During Ramadan our natural energy levels will be significantly lower, but it is important to maintain a routine of moderate exercise to keep the body moving and the metabolism ticking over. You don’t have to go to an intensive CrossFit session or run a marathon, but moderate low-impact exercise will certainly benefit the body and ensure that you don’t get too sedentary during the course of the month. A 20-minute brisk walk before iftar is a good idea, and swimming will offer similar benefits. Yoga and Pilates are great for maintaining flexibility and core strength, as well as muscle toning. The best times to exercise during Ramadan are just before you break your fast – so that you don’t have too long to go without water, or just after iftar – break your fast with something light and eat your more substantial meal after you have completed your workout.

 

Breaking the fast: don’t overload

Ramadan

It’s time to break your fast and you’ve been waiting all day to eat and drink to your heart’s content – but that’s not the idea of Ramadan is it? It’s important not to over-indulge when you reach iftar time because this will only shock the body – causing overall discomfort, indigestion, disruption to blood sugar levels and potential weight gain. The stomach tends to shrink during the fasting period as you train the body to run on less fuel than it is used to so your food intake will have to adapt to this change.

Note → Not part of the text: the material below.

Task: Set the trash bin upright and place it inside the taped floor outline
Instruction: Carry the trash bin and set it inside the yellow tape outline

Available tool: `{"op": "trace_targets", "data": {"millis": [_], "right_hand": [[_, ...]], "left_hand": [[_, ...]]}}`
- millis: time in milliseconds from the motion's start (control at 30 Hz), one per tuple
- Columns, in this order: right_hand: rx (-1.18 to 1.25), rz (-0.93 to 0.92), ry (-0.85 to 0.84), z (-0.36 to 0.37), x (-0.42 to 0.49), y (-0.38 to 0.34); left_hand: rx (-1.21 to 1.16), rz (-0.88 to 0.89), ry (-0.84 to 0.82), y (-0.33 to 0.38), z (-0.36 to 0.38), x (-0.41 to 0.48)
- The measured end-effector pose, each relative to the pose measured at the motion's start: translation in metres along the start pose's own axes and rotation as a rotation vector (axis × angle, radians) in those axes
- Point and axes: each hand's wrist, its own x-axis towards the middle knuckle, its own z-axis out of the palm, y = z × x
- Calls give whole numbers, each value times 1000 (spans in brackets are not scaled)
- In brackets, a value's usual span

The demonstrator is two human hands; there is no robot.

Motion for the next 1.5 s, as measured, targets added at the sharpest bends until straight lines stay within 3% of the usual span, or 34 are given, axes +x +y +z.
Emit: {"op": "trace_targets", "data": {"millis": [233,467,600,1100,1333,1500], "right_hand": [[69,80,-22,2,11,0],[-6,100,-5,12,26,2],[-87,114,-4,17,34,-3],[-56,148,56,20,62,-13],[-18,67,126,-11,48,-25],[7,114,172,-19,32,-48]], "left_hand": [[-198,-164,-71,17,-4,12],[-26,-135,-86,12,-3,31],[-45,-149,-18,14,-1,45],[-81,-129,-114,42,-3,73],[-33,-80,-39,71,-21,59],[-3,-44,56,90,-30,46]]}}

Break your fast with a few dates, soup and salad – and of course water to quench your thirst. Take a break of at least 20 minutes to see how hungry you are before moving on to anything heavier – your body will surprise you, as you will become full very quickly. You have all evening to eat, so take in small amounts of food often to replenish your food stores and energy levels to get you set up again for the next day.

 

Be mindful: listen to your body

Ramadan is about reflection and giving up things that you may take for granted on a daily basis, so it’s important to be mindful during Ramadan – to take your time with things, to stop and think before you do things. When exercising, rather than rushing through a workout as you may normally do during a busy working day, take the time to perfect your movements – get it right and target the correct muscles, with focus and precision and feel your body improve in strength and agility over time. Similarly when you eat, savour the food and really think about what you are eating, how it tastes – rather than rushing through your meal and moving on the next course.

Ramadan

Follow the Sun & Sand Sports blog during the month of Ramadan, as we cover fitness tips, Ramadan recipes and a variety of curated sports content to keep you fit and healthy over the month. Sign up in the box below and we will send you regular updates straight to your inbox.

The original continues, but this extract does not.